Nowadays, I have a few faithful party pieces, including fruit cakes. I surpassed myself some years back by making Campbell and Ellen’s wedding cake but I think when my sons are listing the good things they remember from their childhood, home-baking will not be among them. They both do better scones than me.

I’ve been revisiting Mum’s hand-written cookbook during lockdown. She had two of them, and Margot has the other one, known as the “Bird Book” because it has an image of a bird on the cover. Recipes are neatly recorded by Mum in fountain pen. Some of them, in my opinion, are way too cryptic, they assume knowledge. Mum rarely says what size baking tin to use, she vaguely notes “bake in a moderate” oven, and sometimes she just lists ingredients but no method of assembly.
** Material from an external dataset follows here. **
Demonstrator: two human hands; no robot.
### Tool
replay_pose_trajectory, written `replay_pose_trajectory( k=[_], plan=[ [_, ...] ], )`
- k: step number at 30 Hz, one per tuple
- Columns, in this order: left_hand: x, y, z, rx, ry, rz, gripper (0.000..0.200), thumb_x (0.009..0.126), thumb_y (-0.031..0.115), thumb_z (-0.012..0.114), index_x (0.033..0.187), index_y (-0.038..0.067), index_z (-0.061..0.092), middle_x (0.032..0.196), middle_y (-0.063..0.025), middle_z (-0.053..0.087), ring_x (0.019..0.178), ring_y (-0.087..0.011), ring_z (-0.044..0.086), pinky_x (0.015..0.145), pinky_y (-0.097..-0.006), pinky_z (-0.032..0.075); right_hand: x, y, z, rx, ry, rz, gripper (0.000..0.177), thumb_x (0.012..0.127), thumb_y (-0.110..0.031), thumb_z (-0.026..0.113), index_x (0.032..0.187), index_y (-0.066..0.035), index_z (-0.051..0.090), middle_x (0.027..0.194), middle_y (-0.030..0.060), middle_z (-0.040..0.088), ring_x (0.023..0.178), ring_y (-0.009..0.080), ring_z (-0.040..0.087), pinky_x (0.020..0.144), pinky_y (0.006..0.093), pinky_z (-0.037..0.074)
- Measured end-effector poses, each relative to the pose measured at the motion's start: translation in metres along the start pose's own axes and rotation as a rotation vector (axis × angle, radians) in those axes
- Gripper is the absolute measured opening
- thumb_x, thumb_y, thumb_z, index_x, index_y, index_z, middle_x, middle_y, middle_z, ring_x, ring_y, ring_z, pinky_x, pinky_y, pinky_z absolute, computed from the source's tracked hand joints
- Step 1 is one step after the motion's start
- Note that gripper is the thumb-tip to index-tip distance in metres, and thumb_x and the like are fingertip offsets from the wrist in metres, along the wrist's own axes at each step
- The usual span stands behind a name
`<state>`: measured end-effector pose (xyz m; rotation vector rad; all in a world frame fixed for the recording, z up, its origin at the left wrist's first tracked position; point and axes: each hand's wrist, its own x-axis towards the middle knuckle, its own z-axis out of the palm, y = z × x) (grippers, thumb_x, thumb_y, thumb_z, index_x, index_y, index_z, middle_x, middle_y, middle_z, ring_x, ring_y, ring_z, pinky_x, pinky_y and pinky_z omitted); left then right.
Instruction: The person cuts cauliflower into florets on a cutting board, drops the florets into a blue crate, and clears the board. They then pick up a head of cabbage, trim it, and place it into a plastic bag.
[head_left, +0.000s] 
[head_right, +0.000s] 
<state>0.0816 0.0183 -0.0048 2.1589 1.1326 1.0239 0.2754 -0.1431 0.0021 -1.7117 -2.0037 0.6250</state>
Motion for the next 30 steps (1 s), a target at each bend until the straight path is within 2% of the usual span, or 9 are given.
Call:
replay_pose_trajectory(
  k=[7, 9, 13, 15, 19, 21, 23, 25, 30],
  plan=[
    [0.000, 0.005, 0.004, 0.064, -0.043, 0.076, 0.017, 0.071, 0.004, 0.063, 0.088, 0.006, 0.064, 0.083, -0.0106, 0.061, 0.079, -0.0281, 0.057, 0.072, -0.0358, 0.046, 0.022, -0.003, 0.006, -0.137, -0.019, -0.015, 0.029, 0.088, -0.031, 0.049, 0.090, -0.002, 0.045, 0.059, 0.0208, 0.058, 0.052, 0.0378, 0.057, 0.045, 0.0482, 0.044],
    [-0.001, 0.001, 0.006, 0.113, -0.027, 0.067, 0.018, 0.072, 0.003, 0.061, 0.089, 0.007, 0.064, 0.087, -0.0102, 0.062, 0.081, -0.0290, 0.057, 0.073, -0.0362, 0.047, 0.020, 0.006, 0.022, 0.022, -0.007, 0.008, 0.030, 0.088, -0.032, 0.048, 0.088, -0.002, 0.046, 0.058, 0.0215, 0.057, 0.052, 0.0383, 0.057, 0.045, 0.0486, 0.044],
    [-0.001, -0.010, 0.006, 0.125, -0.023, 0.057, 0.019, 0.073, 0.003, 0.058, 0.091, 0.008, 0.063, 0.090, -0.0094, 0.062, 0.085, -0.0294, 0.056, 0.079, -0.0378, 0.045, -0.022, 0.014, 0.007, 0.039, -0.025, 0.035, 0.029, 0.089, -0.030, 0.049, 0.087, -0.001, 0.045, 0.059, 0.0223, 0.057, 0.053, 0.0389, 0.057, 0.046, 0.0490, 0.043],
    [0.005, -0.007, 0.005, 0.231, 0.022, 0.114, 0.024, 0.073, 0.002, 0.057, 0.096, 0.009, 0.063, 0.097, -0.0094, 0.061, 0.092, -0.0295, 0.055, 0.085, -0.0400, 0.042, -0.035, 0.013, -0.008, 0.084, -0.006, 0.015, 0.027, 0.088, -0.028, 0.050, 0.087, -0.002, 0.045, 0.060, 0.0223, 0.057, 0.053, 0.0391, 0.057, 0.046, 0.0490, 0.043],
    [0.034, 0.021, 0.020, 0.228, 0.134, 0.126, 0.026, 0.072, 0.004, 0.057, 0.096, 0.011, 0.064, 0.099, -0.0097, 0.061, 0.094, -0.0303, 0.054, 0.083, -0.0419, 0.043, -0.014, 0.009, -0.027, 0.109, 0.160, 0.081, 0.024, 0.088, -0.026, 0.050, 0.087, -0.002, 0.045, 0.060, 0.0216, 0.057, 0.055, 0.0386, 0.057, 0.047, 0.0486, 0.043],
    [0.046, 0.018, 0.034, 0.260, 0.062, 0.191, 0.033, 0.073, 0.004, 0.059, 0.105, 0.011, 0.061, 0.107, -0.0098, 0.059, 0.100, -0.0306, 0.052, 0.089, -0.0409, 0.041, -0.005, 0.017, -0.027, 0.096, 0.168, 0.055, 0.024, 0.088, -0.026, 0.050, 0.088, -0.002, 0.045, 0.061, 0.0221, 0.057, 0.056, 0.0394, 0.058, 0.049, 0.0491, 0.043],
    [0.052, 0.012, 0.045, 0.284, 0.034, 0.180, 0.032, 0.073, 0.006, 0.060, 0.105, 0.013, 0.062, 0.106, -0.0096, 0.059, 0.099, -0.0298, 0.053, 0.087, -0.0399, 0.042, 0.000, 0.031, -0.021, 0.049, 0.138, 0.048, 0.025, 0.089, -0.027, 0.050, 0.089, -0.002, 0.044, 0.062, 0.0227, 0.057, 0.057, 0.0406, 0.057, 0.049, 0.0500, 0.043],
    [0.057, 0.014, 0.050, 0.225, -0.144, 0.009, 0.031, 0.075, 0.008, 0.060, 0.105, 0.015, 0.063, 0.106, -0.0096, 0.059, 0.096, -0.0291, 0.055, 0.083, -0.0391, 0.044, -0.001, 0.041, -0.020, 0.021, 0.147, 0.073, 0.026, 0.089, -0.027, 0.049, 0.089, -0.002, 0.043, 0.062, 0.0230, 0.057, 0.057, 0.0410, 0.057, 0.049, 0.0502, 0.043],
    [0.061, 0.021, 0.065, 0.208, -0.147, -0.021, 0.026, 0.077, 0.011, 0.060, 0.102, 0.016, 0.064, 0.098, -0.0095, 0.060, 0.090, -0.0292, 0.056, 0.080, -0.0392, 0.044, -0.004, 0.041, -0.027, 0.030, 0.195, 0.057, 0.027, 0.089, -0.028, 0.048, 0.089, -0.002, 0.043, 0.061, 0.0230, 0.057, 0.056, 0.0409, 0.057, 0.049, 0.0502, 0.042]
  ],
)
She was only 64 when she died of cancer, and she’d never had a day’s illness until then. It’s a long time ago but I remember it was a beautiful sunny autumn that year, just like now. So today, with the sun streaming into the kitchen, I put together her recipe for ginger crunch biscuits. This one is cryptic, too. It’s actually a slice, not biscuits, so I use Mum’s original Swiss roll tin. It’s dead simple, even I can manage it. Great with a cup of tea.

Ginger Crunch Biscuits

115g butter

55g sugar

1 cup flour

1 tsp ground ginger

1 tsp baking powder

Cream butter and sugar until light and fluffy, mix in dry ingredients and press out in a Swiss roll tin (roughly 29cm by 19cm), greased or lined with baking paper. My mixture didn’t quite fill the tin but of course that may have been slack-method measuring and my electronic scales need a new battery so I had to guess at the butter. Bake at 180 dec C for 15 minutes, or thereabouts.

Topping:  4 tbsp icing sugar, 1 tsp ground ginger, 1 heaped tbsp butter, 1 dsp golden syrup, ½ tsp lemon essence (I did a squeeze of lemon juice). Melt ingredients gently in a pot, ice the slice while both are still warm.

Note: We are on the cusp of take-out coffees and home-delivered food. Huge excitement in my bubble! Can’t wait to eat something I haven’t made myself, and also to support local businesses. Many of the Waikato favourites will be offering contactless pick-ups and delivery services; Waikato Food Inc has put together a great round-up of such places.